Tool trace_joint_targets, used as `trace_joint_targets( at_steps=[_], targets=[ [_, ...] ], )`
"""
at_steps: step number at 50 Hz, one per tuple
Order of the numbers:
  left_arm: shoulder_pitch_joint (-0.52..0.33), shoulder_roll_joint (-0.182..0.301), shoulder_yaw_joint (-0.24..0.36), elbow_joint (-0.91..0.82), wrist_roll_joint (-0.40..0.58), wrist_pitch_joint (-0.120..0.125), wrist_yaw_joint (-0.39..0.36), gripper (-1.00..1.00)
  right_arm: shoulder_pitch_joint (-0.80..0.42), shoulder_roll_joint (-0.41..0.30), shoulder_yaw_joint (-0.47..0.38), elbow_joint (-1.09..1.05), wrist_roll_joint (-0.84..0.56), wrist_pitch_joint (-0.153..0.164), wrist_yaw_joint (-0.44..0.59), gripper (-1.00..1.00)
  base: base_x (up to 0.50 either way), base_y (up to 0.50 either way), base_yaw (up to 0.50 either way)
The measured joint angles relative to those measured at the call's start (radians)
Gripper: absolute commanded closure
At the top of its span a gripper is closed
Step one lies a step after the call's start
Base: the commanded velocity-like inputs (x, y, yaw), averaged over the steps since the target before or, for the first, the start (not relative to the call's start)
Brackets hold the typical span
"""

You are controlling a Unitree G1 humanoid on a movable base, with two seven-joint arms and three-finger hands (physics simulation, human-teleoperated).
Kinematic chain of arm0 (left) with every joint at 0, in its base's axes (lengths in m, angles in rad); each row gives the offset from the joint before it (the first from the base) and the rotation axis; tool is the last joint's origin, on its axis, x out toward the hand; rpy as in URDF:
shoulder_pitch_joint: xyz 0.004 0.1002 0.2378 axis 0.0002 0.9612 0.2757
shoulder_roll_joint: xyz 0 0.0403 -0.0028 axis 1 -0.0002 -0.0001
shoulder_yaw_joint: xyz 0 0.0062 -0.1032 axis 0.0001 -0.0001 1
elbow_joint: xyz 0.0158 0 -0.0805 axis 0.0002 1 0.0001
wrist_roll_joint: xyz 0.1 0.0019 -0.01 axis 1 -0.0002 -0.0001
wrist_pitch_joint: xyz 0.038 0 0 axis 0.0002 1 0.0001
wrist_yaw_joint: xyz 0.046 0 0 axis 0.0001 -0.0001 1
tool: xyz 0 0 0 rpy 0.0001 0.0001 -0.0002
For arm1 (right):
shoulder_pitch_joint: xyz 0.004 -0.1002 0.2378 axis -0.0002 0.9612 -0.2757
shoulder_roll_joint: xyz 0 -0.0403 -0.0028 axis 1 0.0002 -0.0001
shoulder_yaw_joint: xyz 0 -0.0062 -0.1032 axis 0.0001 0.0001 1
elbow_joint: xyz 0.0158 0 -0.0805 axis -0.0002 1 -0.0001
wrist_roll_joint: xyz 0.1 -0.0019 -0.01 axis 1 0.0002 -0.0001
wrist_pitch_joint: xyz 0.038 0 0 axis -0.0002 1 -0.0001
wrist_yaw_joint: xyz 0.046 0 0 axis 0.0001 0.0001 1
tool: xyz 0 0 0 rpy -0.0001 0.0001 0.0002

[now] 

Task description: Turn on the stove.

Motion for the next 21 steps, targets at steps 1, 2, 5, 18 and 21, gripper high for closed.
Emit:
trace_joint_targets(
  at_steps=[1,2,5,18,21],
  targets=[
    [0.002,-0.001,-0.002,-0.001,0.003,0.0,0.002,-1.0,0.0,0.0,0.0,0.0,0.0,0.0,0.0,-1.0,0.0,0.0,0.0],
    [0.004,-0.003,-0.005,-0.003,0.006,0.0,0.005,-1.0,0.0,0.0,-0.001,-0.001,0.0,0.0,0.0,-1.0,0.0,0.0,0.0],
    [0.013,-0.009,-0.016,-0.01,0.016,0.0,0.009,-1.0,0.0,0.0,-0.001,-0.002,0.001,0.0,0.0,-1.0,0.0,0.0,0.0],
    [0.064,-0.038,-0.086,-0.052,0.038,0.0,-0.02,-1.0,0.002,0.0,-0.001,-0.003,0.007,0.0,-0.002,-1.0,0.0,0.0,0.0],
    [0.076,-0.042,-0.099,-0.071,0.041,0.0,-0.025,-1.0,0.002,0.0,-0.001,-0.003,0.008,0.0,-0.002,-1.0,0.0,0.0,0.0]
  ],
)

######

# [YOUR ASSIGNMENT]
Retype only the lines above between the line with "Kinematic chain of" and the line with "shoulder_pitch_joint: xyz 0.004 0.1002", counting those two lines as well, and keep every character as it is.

# [RESPONSE TO THE EXERCISE]
Kinematic chain of arm0 (left) with every joint at 0, in its base's axes (lengths in m, angles in rad); each row gives the offset from the joint before it (the first from the base) and the rotation axis; tool is the last joint's origin, on its axis, x out toward the hand; rpy as in URDF:
shoulder_pitch_joint: xyz 0.004 0.1002 0.2378 axis 0.0002 0.9612 0.2757

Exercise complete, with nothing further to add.